November has been both sensual and sensational this year, from start to finish. The trees around here have been giving us a seasonal sashay, surprising us with a daily change of attire. At the back of the cottage it started off with zingy citrus notes and ended in a blaze of mandarin, lit up by the morning sunrise and accentuated by brooding skies.
While we added layer upon layer, we watched November slowly undress itself, ready for the frosty nakedness of December’s kiss.
With complimentary-coloured soups made from the ongoing harvest, for me November went a smidge Gustav Klimt.
The arrival of a serious frost last night has had me up a ladder this afternoon, picking the last of the apples off the tree. I’ve also been rescuing a few frosty ones off the ground. Apples taste so good semi-freddo, don’t they?

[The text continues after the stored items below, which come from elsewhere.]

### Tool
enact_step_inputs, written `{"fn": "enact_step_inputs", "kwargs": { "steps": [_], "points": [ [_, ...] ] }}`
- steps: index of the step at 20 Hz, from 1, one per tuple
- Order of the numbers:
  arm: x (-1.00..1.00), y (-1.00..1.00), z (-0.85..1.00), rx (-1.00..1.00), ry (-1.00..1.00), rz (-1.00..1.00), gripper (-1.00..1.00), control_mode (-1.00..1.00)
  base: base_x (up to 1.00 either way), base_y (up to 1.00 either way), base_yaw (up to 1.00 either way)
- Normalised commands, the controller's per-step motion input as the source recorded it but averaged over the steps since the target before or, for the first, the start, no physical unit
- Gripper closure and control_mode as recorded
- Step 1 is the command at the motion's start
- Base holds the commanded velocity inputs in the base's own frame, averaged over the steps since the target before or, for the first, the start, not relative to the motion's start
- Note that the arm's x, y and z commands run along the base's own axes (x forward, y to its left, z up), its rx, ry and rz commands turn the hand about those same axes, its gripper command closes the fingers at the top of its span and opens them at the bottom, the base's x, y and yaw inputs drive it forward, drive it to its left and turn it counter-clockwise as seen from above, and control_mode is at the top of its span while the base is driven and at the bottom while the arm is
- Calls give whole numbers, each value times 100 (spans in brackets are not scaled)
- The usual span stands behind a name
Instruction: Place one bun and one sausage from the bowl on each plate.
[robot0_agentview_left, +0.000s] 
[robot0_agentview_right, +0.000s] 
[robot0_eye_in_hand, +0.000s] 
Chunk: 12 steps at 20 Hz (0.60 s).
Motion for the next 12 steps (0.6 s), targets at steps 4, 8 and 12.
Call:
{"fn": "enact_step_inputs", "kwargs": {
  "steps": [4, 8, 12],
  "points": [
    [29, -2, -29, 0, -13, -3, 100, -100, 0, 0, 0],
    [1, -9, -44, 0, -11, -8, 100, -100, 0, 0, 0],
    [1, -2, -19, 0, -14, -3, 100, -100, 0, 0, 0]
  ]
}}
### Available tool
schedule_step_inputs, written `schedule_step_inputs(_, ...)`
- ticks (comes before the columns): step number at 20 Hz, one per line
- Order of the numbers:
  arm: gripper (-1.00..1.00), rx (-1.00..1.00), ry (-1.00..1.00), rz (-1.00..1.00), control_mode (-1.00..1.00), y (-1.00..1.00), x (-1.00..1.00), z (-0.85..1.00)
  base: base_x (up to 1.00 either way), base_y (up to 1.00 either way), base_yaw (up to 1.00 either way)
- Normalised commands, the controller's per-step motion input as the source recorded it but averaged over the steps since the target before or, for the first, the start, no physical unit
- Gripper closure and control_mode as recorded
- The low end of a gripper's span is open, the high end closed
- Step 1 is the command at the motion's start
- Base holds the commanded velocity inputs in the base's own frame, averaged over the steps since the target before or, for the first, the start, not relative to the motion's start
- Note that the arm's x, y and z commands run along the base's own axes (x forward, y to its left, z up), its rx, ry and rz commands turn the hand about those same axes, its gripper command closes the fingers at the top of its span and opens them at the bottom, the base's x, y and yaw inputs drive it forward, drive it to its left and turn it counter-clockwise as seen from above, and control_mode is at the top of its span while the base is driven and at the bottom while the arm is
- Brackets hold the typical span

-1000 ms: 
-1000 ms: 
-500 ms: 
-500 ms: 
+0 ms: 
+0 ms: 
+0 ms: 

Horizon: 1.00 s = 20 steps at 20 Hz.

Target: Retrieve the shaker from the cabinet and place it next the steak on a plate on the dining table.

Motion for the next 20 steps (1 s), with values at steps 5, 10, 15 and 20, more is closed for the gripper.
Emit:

I’ve sorted the good from the bad and the ugly. The good have gone into boxes in the garage to eat later int the winter. I’ll have a think about what to do with the rest…
I’ve been bringing in collected twigs and stalks for a final drying off in the hallway. Saved lavender stalks, pea stalks, and various other twiggy-stalky things, make excellent kindling through the winter. I’ve also used some of the wood ash from the fire, giving the soil around the blackcurrant, redcurrant and gooseberry bushes a bit of a sprinkle. There was some contradiction online when I came to research what wood ash was, and wasn’t, good for… (it’s definitely NOT good for raspberries) …but in the end I went with this advice in the Guardian from Monty Don… I gambled, thinking “if I followed his advice I should be okay!”:
The ash also gets used directly around the gooseberries and currant bushes, which are greedy for potash (you can spot a potash deficiency by yellowed and browning edges to leaves, as though they have been scorched, and the fruiting will suffer directly from this). Potassium (contained in the ash) is also needed in the process of wood-ripening. Too little will increase the chance of frost or insect damage and decrease the chance of fruit – such as gooseberries and redcurrants – forming on wood that ripens in the previous year.
And finally, I’ve been wrapping up. Not Christmas presents, but my cauliflowers. The proper advice is to tie the outer leaves together with twine, over the ‘flower’ to keep it white and protect it from rain damage. I was in a bit of hurry to get in to the warm, so I grabbed a few clothes pegs instead.
I’m sure that’ll do nicely.
If anyone has any advice on using wood ash in the garden I’d love to hear it… With this very cold weather approaching, I’ve a feeling I’m going to have quite a lot of it!